STAMFORD, CT - Stamford Mayor David Martin announced on Wednesday the City of Stamford’s 2018-2019 fiscal year ended with a $14.3 million surplus*, primarily as a result of increased development fees and efficiency in City operations. This surplus will provide additional investment into Stamford’s road paving projects for the coming year, as well as help fund some of the City’s long-term unfunded liabilities.
“This surplus will be invested back into the community for vital infrastructure projects, road paving, and paying down long-term unfunded liabilities,” said Mayor David Martin. “This administration’s commitment to optimizing city operations and reducing costs are paying off.”
A municipality generates a surplus when revenues (money collected) exceed expenditures (money spent). Stamford primarily receives revenue through property taxes. Stamford receives additional revenue from other sources that can fluctuate from year to year. Cities are prohibited by law from running a deficit.

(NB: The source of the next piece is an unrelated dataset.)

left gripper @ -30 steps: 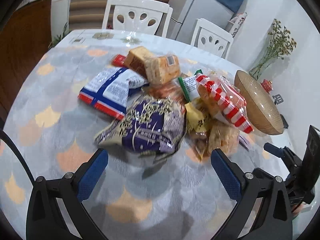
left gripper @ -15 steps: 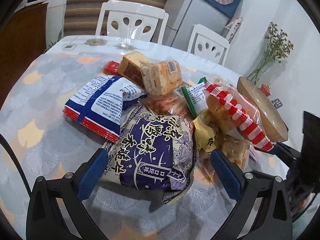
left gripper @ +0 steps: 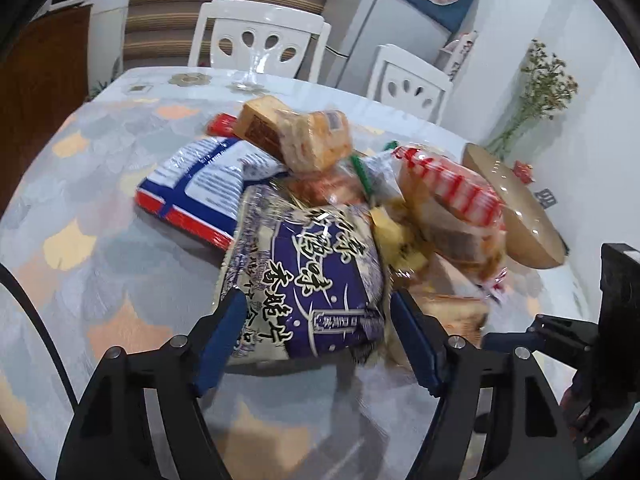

For fiscal year 18-19 the City of Stamford received more revenue than anticipated from development fees, state aid, and investments. The City’s development fee revenue saw a positive variance of $11.5 million (111.8% more than originally anticipated). The City’s increased revenue in development fees can be attributed to Stamford’s growing economy as more businesses and residents are attracted to the City. The City’s state aid saw a positive variance of $2.6 million (17.7% more than originally anticipated). Historically, Stamford has not received all the state aid that was anticipated. This year’s fiscal budget anticipated state aid revenue more conservatively to protect from overspending, but Stamford received the full state aid amount. The City’s investments revenue saw a positive variance of $1.3 million — affected by change in interest rates and market values (127.9% more than originally anticipated); as well as $300k in property taxes (0.1% more than originally anticipated), and $200k in other sources (14.2% more than originally anticipated).
The second major factor for this year’s City’s surplus is significant savings in City operations. For fiscal year 18-19, the City saw a positive variance of $2.6 million in Public Safety’s budget (2.1% less than originally budgeted), $500k in Health & Welfare’s budget (5.8% less than originally budgeted), $600k in Operations’ budget (1.4% less than originally budgeted), and $1.8 million in other city expenditures (1.2% less than originally budgeted). These variances are a combination of streamlined services and conservative staffing in departments.
Some operational expenses were higher than originally budgeted, including $700k for the recycling haul away contract and $300k in additional expenses for leaf collection, $1.5 million for Board of Education expenditures, and $8.8 million in Mold Task Force/Asset Management Group expenditures.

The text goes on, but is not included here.